1) Student plus politics-


CONTEXT:

  1. Delayed by the COVID-19 outbreak, the annual lists of the National Institutional Ranking Framework have finally been released by the Union HRD ministry.
  2. It makes sobering reading for those who had convinced themselves, and others, that academics and politics do not go very well together.
  3. The very campuses which have been demonised as dens of anti-national activity and bunkers of the “tukde-tukde gang”, the mythical bugaboo conjured up to warn university students off politics, have emerged among the most important nurseries for the leading citizens of tomorrow.

 

 

 

 

UPPER ECHELONS:

  1. The most politically active campuses in the country are in the upper echelons(category) of the list — Jawaharlal Nehru University, Calcutta University, Jadavpur University, the University of Hyderabad, Jamia Millia Islamia, the University of Delhi.
  2. That deflates the notion, popular in some form or the other in middle class society since the 1970s, that political activism distracts from academic excellence.
  3. The perception was birthed by the Naxalbari movement, but has unfortunately been applied indiscriminately to political activity of any colour.
  4. On the contrary, the rankings just published suggest that while academics the world over is cutting funding to the liberal arts, these disciplines, which teach students how to make sense of society and themselves, retain their importance.

 

CONCLUSION:

  1. There is no contradiction between academics and politics.
  2. In fact, politics only signals the willingness to join the fray for a better world.
  3. And therefore, a student on a campus which has suffered the coercive(harsh) attention of political thugs or the police is probably doing something right.
  4. Campus rankings reveal that the very institutions demonised as sanctuaries of ‘anti-nationals’ are leaders in learning.

 

 

 

2) A welcome waiver-

TRIVIA:

Adjusted Gross Revenue (AGR) is the usage and licensing fee that telecom operators are charged by the Department of Telecommunications (DoT).

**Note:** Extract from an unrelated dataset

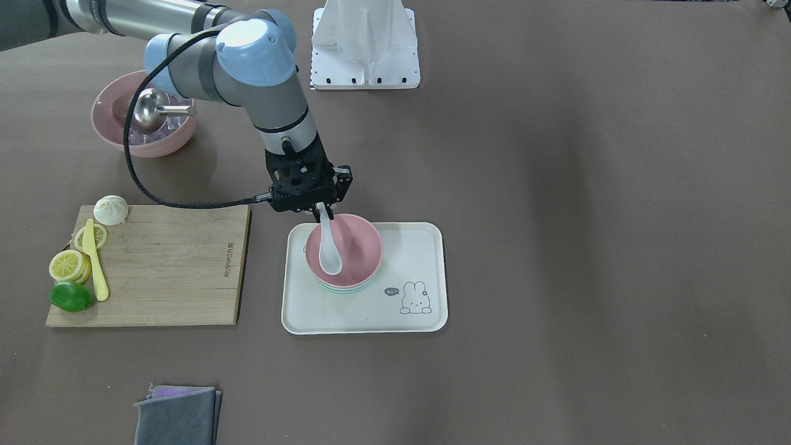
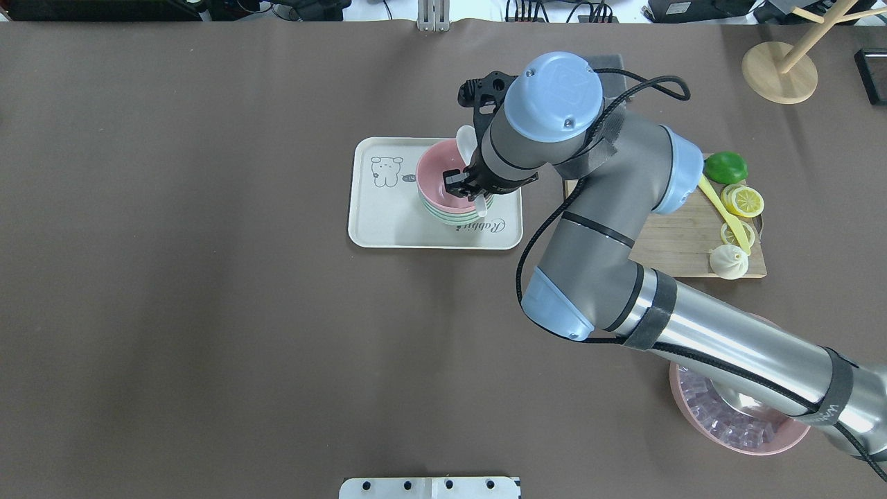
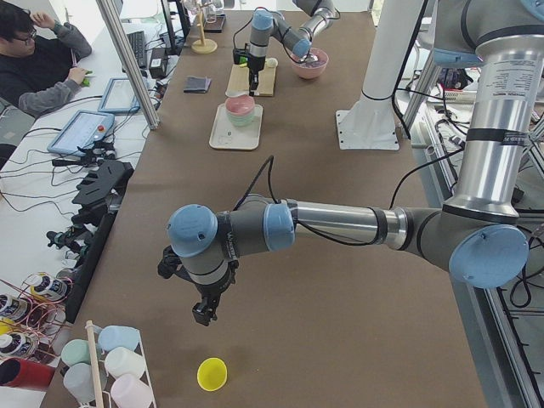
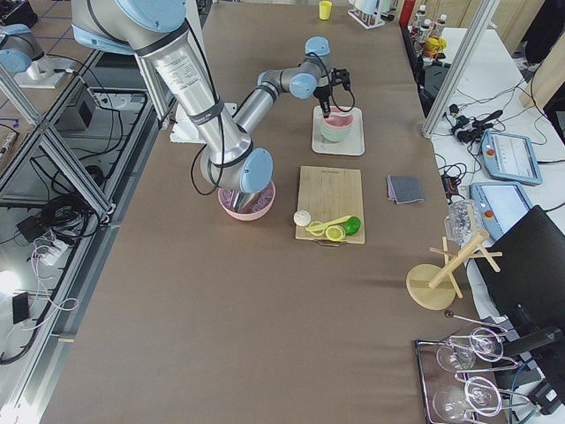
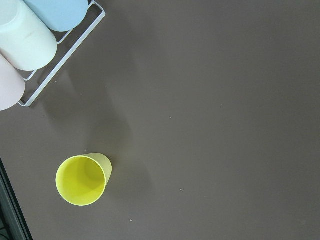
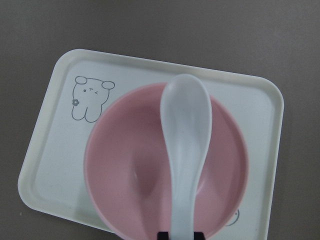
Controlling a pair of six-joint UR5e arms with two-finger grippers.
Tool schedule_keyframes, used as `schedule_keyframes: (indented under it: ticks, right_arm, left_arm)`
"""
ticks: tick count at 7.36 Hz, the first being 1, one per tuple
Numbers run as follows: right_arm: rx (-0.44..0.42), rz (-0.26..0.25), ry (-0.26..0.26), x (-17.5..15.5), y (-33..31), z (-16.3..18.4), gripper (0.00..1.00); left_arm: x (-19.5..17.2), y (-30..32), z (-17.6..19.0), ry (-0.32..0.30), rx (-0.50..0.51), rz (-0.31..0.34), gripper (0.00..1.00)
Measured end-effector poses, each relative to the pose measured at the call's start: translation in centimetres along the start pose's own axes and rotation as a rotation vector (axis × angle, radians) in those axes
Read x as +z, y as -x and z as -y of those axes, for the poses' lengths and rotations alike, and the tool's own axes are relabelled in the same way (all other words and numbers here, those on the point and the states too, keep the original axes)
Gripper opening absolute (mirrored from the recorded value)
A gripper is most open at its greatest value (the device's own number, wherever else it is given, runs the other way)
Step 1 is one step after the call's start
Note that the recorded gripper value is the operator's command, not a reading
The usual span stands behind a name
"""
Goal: Stack pink bowl on green and place spoon
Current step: 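Carry the white spoon with the right gripper over the pink bowl, then lower the spoon into the pink bowl and open the right gripper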
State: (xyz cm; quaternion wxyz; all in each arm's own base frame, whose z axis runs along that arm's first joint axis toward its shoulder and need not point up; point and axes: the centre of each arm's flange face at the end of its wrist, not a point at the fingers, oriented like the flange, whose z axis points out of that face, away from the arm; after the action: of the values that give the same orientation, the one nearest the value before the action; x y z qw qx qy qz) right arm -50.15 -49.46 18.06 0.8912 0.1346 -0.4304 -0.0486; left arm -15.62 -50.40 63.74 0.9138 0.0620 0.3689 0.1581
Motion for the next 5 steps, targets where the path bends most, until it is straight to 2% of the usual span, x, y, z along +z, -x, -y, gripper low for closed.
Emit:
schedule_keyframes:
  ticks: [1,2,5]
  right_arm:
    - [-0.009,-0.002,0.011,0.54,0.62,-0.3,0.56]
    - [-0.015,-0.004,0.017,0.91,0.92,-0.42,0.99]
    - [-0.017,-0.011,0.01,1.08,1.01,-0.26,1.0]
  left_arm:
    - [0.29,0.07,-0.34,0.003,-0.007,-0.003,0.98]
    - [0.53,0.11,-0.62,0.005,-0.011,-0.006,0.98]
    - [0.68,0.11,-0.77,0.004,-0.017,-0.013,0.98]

The contention is on the particulars considered to calculate the amount payable.

 


CONTEXT:

  1. In a major relief for non-telecom public sector enterprises, the Supreme Court, on Thursday, came down heavily on the Department of Telecommunications for issuing them demand notices for payment of dues related to the adjusted gross revenue (AGR) issue.
  2. Terming the move as a misuse of its order, the Court said that its earlier order pertained only to telecom operators and not non-telecom PSUs. The latest Court order is welcome.
  3. The inclusion of revenues from non-telecom operations in the definition of AGR was problematic.
  4. The DoT’s decision to ask PSUs such as GAIL, Oil India and Power Grid to cough up(pay up) fees pertaining to their non-telecom revenues, following the Supreme Court order, was deeply flawed(wrong).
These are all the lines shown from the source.